• Task item
Only one stretch of the data below is wanted: the lines starting at the one with "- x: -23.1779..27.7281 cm" and ending at the one with "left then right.", both included, given again exactly.

• Recorded information
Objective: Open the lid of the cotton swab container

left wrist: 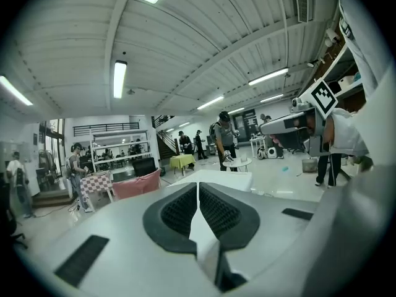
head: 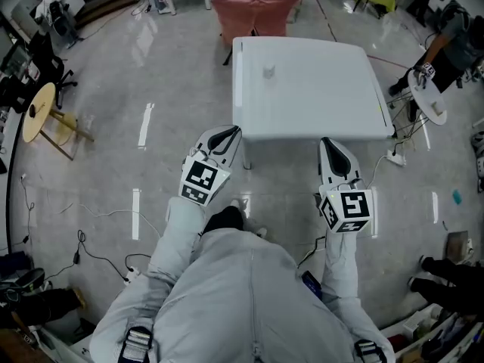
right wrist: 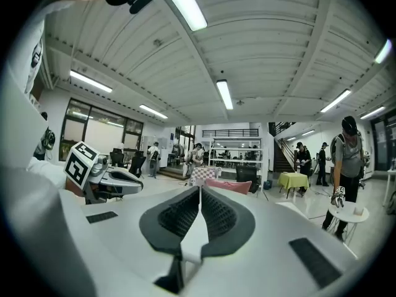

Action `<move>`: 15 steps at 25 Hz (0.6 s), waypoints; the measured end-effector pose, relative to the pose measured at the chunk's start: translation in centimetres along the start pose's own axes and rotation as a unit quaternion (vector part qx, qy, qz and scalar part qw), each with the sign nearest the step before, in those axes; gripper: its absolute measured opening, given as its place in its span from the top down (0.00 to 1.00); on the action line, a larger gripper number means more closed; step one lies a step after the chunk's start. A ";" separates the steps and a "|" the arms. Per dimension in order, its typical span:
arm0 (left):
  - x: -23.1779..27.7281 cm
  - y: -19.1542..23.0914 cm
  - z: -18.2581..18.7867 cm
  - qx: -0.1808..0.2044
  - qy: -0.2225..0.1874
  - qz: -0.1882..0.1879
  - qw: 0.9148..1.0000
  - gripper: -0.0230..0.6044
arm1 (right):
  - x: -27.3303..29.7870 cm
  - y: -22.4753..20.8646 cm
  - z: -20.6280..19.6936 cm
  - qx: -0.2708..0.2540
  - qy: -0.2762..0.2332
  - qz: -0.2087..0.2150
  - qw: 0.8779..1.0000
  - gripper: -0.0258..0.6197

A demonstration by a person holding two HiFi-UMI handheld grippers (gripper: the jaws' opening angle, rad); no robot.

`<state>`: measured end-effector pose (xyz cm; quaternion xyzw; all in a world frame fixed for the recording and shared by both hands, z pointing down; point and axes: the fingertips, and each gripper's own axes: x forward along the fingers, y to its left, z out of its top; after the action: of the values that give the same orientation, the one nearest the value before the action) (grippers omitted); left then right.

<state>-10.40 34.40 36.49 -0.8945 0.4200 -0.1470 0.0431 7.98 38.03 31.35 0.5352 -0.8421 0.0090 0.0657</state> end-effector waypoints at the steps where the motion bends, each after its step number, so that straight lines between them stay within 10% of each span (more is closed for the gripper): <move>1: 0.3 -0.1 -0.1 0.000 0.001 0.000 1.000 0.92 | 0.1 -0.3 -0.1 0.001 -0.001 0.000 1.000 0.90; 15: 16.9 8.8 -0.6 -0.014 -0.013 0.003 1.000 0.92 | 14.0 -10.0 -0.6 -0.020 -0.006 -0.001 1.000 0.90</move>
<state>-6.84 15.83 39.11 -0.8954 0.4244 -0.1297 0.0368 11.26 21.21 33.09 0.5344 -0.8422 -0.0116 0.0714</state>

• Solution to the problem
  - x: -23.1779..27.7281 cm
  - y: -19.1542..23.0914 cm
  - z: -18.2581..18.7867 cm
  - qx: -0.1808..0.2044
  - qy: -0.2225..0.1874
  - qz: -0.1882..0.1879
  - qw: 0.9148..1.0000
  - gripper: -0.0230..0.6044
arm1 (right):
  - x: -27.3303..29.7870 cm
  - y: -22.4753..20.8646 cm
  - z: -20.6280..19.6936 cm
  - qx: -0.2708..0.2540
  - qy: -0.2762..0.2332
  - qz: -0.2087..0.2150
  - qw: 0.8779..1.0000
  - gripper: -0.0258..0.6197

A demonstration by a person holding two HiFi-UMI handheld grippers (gripper: the jaws' opening angle, rad); no robot.

`<state>`: measured end-effector pose (xyz cm; quaternion xyzw; all in a world frame fixed for the recording and shared by both hands, z pointing down; point and axes: the fingertips, and each gripper's own axes: x forward along the fingers, y to its left, z out of its top; after the action: of the values that give the same orientation, the one nearest the value before the action) (grippers omitted); left then right.

The response to this exercise is now complete.